Five Lessons from Veterans of Analytic Programs. This report examines programs that have been in operation for a longer period of time, which offers a better understanding of how they have advanced and evolved over time to be a sustainable component of a program’s operation. It highlights older analytics efforts and distills five lessons that can be valuable to those new to an analytics approach and are concerned that this could be another “flavor of the month.”
Lesson 1: Collaborate with other agencies to collect data and share analytics expertise. The fastest way to get up to speed with a data and analytics initiative is to adopt and adapt what works from other agencies. The report recommends acquiring and sharing data and services from other agencies, where possible, through memoranda of understanding. This can be used to kickstart the collection, analysis and modeling tools needed for an effective initiative.
Lesson 2: Develop data to determine return on investment for analytics programs. Another important lesson in the report is that the long-term programs that have survived over time expended analytic efforts not just on mission improvement but also on demonstrating return on investment – reporting better outcomes was not sufficient. For example, CDC’s PulseNet initiative identifies food-borne illness outbreaks. It costs $10 million a year to support the network of 87 federal and state labs around the country that do the work, but it calculates that its prevents $219 million in hospitalizations and other costs.

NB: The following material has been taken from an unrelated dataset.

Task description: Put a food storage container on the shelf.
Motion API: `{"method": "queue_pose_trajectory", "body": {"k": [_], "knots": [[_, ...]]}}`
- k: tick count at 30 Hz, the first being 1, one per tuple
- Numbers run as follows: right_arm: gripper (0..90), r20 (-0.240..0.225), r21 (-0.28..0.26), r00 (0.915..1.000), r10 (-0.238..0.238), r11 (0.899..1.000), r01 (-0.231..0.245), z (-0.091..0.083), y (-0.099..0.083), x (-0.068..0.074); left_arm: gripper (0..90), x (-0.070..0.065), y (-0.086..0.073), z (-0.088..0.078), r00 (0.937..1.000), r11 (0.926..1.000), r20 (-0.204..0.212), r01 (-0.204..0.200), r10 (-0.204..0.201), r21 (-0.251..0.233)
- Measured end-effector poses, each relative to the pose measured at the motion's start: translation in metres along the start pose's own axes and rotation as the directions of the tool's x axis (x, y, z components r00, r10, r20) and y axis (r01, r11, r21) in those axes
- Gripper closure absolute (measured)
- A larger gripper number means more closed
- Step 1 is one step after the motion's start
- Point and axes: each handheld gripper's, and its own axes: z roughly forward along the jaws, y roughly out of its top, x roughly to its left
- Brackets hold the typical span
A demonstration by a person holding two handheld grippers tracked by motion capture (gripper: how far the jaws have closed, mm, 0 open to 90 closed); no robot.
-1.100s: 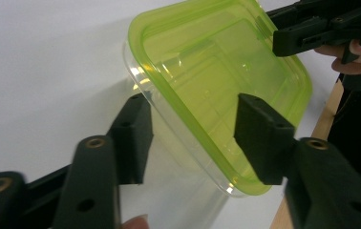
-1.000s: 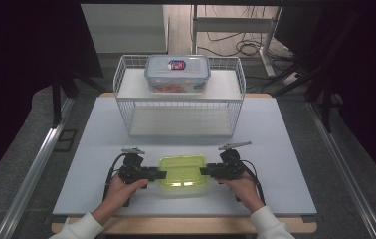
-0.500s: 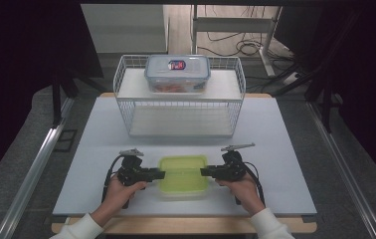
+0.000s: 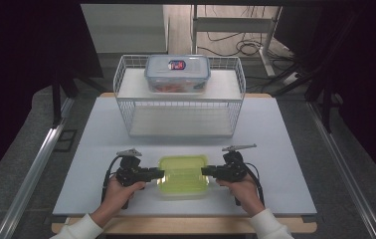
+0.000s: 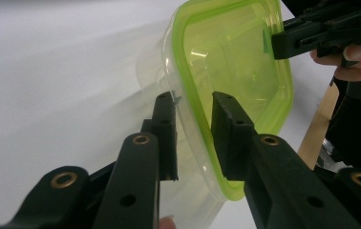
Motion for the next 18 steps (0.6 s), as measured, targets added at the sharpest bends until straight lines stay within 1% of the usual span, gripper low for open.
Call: {"method": "queue_pose_trajectory", "body": {"k": [9,13,15,18], "knots": [[78.8,0.0,-0.027,0.9999,0.013,1.0,-0.013,-0.0014,0.0003,0.0011,77.1,-0.0012,0.0008,-0.0036,0.9999,0.9995,-0.007,-0.014,0.014,-0.027],[79.0,0.005,-0.031,1.0,0.004,1.0,-0.003,-0.0009,0.0004,0.0023,78.2,-0.0012,0.0014,-0.0049,0.9998,0.9993,-0.014,-0.016,0.016,-0.032],[79.1,0.006,-0.032,1.0,0.002,0.999,-0.002,-0.0006,0.0005,0.0029,78.4,-0.0011,0.0017,-0.0055,0.9994,0.9989,-0.017,-0.03,0.03,-0.035],[79.1,0.011,-0.03,0.9999,-0.006,1.0,0.006,-0.0001,0.0008,0.0039,78.9,-0.0015,0.0021,-0.0067,0.9993,0.9987,-0.024,-0.031,0.03,-0.041]]}}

Lesson 3: Give agency leaders clear, concise analysis and results they can use to support data-driven programs. Presentation is important. Distilling the key points out of complex data is an art. The report found that “Data visualization – charts, graphs, maps and models – make analytical findings easier and faster to comprehend.” After all, if agency leaders are to support the use of analytics, they have to understand the results and see how they help achieve the mission. Dr. Stephan Finn says that the VA has shifted the use of its healthcare information from monitoring performance over time to become a real-time decision-support aid for medical personnel on the frontlines.
Lesson 4: Encourage data use and spark insights by enabling employees to easily see, combine, and analyze it. The older grassroots-driven projects show that senior managers should not overlook the payoff that comes from enabling frontline employees to see and use data organized for their needs, not just the needs of senior leaders: “Letting intended users test-drive analytics tools and muck around in the data itself enable discoveries that can save time, ease adoption and ensure success.”
Lesson 5: Leaders and managers should demand and use data and provide employees with targeted on-the-job training. Making analytics a standard operating procedure in agencies is hard, but in the cases highlighted in the report, it has been done, and it has “stuck” over the years and become a part of how they do business. What are some possible steps? One is to create a critical mass of analytic talent, another is to designate a “data evangelist” to help people see how data and analytics can be embedded in ways that make their jobs and missions more effective. The one thing the report notes is that there is no “silver bullet.”